◆ Problem to work on
A line belongs in the answer only if it contains the word "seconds"; copy every such line from the listing below.

◆ The data
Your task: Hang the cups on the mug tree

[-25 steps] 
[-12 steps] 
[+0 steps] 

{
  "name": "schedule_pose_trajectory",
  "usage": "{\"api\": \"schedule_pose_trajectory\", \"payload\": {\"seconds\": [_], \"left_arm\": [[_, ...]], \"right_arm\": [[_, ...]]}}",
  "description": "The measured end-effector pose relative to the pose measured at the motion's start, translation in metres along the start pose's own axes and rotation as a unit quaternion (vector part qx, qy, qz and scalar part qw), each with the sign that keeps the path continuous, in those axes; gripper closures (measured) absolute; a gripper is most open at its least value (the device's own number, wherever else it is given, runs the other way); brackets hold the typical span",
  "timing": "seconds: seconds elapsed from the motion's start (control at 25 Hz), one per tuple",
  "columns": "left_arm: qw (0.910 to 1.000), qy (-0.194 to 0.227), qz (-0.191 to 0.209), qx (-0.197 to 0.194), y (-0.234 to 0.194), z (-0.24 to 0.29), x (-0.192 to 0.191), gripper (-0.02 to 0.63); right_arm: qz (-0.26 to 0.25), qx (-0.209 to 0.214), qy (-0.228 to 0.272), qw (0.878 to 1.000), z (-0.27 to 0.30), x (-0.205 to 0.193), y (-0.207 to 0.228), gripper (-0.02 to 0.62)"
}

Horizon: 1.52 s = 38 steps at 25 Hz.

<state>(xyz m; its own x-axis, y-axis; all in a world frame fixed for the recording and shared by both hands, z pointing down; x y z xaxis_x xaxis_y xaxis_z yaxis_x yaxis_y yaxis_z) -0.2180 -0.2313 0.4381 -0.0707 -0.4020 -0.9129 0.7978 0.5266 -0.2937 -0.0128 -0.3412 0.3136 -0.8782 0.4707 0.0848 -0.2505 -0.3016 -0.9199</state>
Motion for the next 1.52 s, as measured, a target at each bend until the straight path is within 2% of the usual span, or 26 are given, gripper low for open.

◆ Response to this exercise
  "usage": "{\"api\": \"schedule_pose_trajectory\", \"payload\": {\"seconds\": [_], \"left_arm\": [[_, ...]], \"right_arm\": [[_, ...]]}}",
  "timing": "seconds: seconds elapsed from the motion's start (control at 25 Hz), one per tuple",

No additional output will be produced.